Syria’s al-Assad re-elected for fourth term with 95% of vote
Western powers dismissed the poll as ‘neither free nor fair’, while Syria’s opposition called it a ‘farce’.
Bashar al-Assad has been re-elected for a fourth term as president of war-torn Syria with 95.1 percent of the votes cast in government-held areas, official results have shown, after a vote dismissed by the opposition and Western powers as a sham.
Wednesday’s controversial presidential vote was the second since the beginning of Syria’s uprising-turned-war a decade ago, a conflict that has killed hundreds of thousands of people, forced millions to leave the country and wrecked its infrastructure.
Head of parliament Hammouda Sabbagh announced the results at a news conference on Thursday, saying voter turnout was about 78 percent, with more than 14 million Syrians taking part.
Standing against al-Assad were two obscure candidates: former deputy cabinet minister Abdallah Salloum Abdallah and Mahmud Ahmad Marei, a member of the so-called “tolerated opposition”, long dismissed by exiled opposition leaders as an extension of al-Assad’s government.
Marei got 3.3 percent of the vote, while Salloum received 1.5 percent, Sabbagh said.
On the eve of the election, the United States, Britain, France, Germany and Italy said the poll was “neither free nor fair”, and Syria’s fragmented opposition has called it a “farce”.
But there were no doubts that al-Assad would be re-elected. In the previous polls in 2014, he had won nearly 89 percent of the vote.
Huge election posters glorifying al-Assad had mushroomed across the two-thirds of the country under his control in the lead-up to Wednesday’s poll.

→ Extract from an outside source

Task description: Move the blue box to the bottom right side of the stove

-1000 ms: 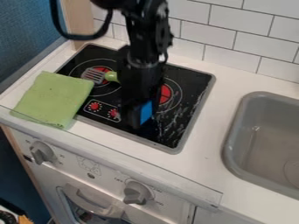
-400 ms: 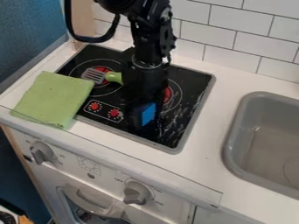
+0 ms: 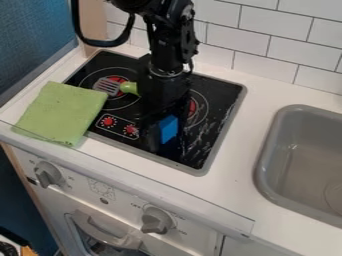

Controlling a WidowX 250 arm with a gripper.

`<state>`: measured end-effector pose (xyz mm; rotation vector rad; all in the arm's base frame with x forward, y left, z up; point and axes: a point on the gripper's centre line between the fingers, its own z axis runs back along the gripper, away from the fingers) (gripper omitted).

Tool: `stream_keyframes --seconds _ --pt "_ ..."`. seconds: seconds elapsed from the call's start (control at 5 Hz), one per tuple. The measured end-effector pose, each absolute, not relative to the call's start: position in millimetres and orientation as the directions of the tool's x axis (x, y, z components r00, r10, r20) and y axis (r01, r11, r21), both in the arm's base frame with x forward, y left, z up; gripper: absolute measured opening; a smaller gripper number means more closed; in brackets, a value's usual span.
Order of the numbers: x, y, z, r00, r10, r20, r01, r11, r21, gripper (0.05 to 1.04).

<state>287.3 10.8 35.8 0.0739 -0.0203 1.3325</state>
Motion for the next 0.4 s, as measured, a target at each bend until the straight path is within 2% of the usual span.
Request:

Before the election results were announced, state media said tens of thousands of Syrians gathered on Thursday in various cities to celebrate after the election committee, quoted by local TV, said “the ballot counting process has been completed in the majority of Syrian provinces”.
Some danced and beat drums, while others waved Syrian flags and carried pictures of al-Assad, state media reported.

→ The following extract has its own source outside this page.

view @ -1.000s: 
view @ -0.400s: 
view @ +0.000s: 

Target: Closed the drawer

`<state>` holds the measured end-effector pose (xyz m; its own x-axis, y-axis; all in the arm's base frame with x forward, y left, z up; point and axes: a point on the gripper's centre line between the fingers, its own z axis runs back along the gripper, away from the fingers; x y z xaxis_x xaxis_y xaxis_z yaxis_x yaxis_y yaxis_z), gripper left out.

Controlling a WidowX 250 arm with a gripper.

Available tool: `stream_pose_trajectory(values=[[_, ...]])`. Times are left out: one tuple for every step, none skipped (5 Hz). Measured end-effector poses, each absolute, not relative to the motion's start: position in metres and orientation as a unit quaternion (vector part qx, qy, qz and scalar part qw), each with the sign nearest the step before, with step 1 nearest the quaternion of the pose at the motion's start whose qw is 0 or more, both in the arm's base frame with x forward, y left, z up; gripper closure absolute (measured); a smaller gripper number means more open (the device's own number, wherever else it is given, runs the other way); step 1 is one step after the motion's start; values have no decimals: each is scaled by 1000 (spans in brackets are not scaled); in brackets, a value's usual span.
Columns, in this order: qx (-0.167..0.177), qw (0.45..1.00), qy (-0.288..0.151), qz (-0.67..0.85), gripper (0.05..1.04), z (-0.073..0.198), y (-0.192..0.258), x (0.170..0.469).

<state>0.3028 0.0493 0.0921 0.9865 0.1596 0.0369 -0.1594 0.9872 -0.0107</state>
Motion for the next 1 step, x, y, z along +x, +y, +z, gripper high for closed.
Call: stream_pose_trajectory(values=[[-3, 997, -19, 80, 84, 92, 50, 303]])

“Tens of thousands of people in Tartus province gathered at the city’s seafront to celebrate” al-Assad’s expected win, according to SANA.
Thousands of other Syrians rallied in the coastal city of Latakia and in Umayyad Square in the capital Damascus, which along with Tartus and Latakia are bastions of the government.
Celebrations were also under way in Aleppo and in Sweida, in Syria’s south, where a crowd gathered in front of the city hall, state media said.
Houwayda al-Nidal, a 52-year-old doctor, told AFP news agency that al-Assad’s victory “carries two messages”.
The first is that of a leader who has won the war and will lead the reconstruction, he said, and “the second is intended for foreigners to show who will lead the political talks after the end of the fighting on the ground.”
But Damascus-based student Layla* told Al Jazeera on voting day that many students were being forced to cast ballots. “Some universities will fail or even expel you if you don’t vote,” she said.
“But it doesn’t matter; we all know what the results will be because these elections are just a show,” she said, adding that none of the three candidates represented her.
The vote was boycotted by the Syrian Democratic Council, which administers an autonomous oil-rich region in the northeast, as well as in the northwestern region of Idlib, where people denounced the election in large protests on Wednesday.
Economy in free fall
The election was held Wednesday in government-held areas, and state media showed long queues forming outside polling stations, which remained open five hours past the planned closing time.
The vote took place amid the lowest levels of violence since the war erupted in 2011 – but with the economy in free fall.
More than 80 percent of the population live in poverty, and the Syrian pound has plunged in value against the US dollar, causing skyrocketing inflation.
Al-Assad’s campaign slogan, “Hope through work”, evoked the colossal reconstruction needed to rebuild the country, requiring billions of dollars in funding.
Danny Makki, Middle East Institute nonresident scholar, said the economic crisis had led to “peak discontent” even among the biggest supporters of al-Assad’s government.
“Although the elections have been celebratory, to say the least, [the] post-election [period] is where the true challenge awaits,” he told Al Jazeera. “Just how much can al-Assad keep the economy afloat and manage Syria’s problems, even with Russian and Iranian help, it’s a hard ask,” he added, referring to the president’s two major allies.
Al-Assad was first elected by referendum in 2000 after the death of his father Hafez al-Assad, who had ruled Syria for 30 years.
The UN’s Syria envoy, Geir Pedersen, noted the polls were not held under the political transition called for by Security Council Resolution 2254 which provides for free and fair elections.
“What is required is a Syrian-led and -owned political solution, facilitated by the United Nations and backed by constructive international diplomacy,” he said.